Ma nel frattempo è cambiato il quadro politico, è arrivato il governo Monti, ha squadernato il suo piano di riforme, e al Pd è cambiato tutto, l’agenda della politica e insieme quella interna. Ora, alle prossime amministrative, il Pd si gioca una partitona: quella della tenuta della propria scelta di appoggiare il governo tecnico e di certificare che il proprio popolo non gli volti le spalle. Sostenere candidati che non simpatizzano con Monti complica tutto, non solo le campagne elettorali. Della riforma delle primarie se ne parlerà  dopo. Forse dopo anche la legge elettorale, che disegnerà  un nuovo ordine del giorno: da come si arriverà  al voto politico fino al segretario che dovrà  guidare la competizione, con o senza primarie di coalizione (altro capitolo che resta a tutt’ora aperto).
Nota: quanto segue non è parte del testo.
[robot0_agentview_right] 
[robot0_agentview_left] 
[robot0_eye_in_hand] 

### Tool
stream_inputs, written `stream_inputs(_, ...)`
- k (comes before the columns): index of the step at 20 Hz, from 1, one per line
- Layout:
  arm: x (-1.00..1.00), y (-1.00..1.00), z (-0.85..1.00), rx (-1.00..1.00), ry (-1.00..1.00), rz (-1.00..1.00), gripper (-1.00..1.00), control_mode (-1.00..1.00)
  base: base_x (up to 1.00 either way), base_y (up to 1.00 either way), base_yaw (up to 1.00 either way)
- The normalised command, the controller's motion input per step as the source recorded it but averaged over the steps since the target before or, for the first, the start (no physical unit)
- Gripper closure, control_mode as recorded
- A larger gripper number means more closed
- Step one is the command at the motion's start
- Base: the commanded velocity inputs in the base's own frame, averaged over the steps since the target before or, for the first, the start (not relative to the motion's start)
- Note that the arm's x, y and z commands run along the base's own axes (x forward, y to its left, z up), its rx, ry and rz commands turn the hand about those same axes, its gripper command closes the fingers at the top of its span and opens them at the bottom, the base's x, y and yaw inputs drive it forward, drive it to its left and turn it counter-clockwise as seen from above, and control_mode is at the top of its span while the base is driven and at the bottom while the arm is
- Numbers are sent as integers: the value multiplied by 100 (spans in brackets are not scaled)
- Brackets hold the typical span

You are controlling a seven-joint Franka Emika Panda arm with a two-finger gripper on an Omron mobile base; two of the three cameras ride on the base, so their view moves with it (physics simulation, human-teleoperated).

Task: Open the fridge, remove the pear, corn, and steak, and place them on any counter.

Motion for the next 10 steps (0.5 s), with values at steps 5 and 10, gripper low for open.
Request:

Bersani, dunque, prende tempo e cerca di schierare il partito alla competizione delle amministrative nel miglior modo possibile. Per esempio confermando, e diversamente non potrebbe fare, l’impegno del Pd genovese a fianco del vincitore delle primarie. «È chiaro che ci sono ammaccature e tensioni, si esce da una gara dove, siccome c’erano più candidati Pd bisogna accettare risultati non conformi alle aspettative. Ora dobbiamo discutere e ricomporre le forze, trovare il programma e lavorare per vincere con Doria». E, ancora, confermando Rita Borsellino come candidata alle primarie di Palermo, benché anche lì ci sono altri candidati del Pd (addirittura lì un pezzo del Pd appoggia un candidato fuoriuscito dall’Idv). Il segretario cerca di infondere fiducia, dice di non essere preoccupato per la consultazione siciliana, dice ancora a Youdem, perché Borsellino «è una figura molto significativa per battere la destra a Palermo e dalle primarie uscirà  un candidato in grado di vincere a Palermo». 
Assai più complicata da affrontare è invece l’obiezione di fondo che arriva da dirigenti che chiedono, come ha fatto ieri Beppe Fioroni sul Messaggero, di non stringere coalizioni locali «con partiti che sono all’opposizione» del governo Monti. «Coraggio significa affermare con chiarezza, a tutti i livelli, che il Pd riformatore deve costruire un’alleanza rafforzata, direi federativa, con il Terzo Polo. È il baricentro su cui costruire l’alternativa di governo». Un’opzione che non solo cancella le primarie (il Terzo Polo non partecipa alla consultazione, né per i candidati locali né per il candidato premier). La richiesta in realtà  non vuole ‘rifinire’ o riformare le primarie, ma è di impianto congressuale: di fatto mette in discussione le fondamenta stesse del Pd. 
Ed è un’obiezione che indica anche e soprattutto una direzione per la nuova legge elettorale. Una direzione che vuole sconfessare proprio il meccanismo virtuoso che fin qui ha portato il centrosinistra – con o senza il candidato del Pd al comando – alla nuova stagione dei sindaci e del rinnovamento in molte città . Una stagione che invece, interpretata, potrebbe spingere il rinnovamento alle prossime politiche.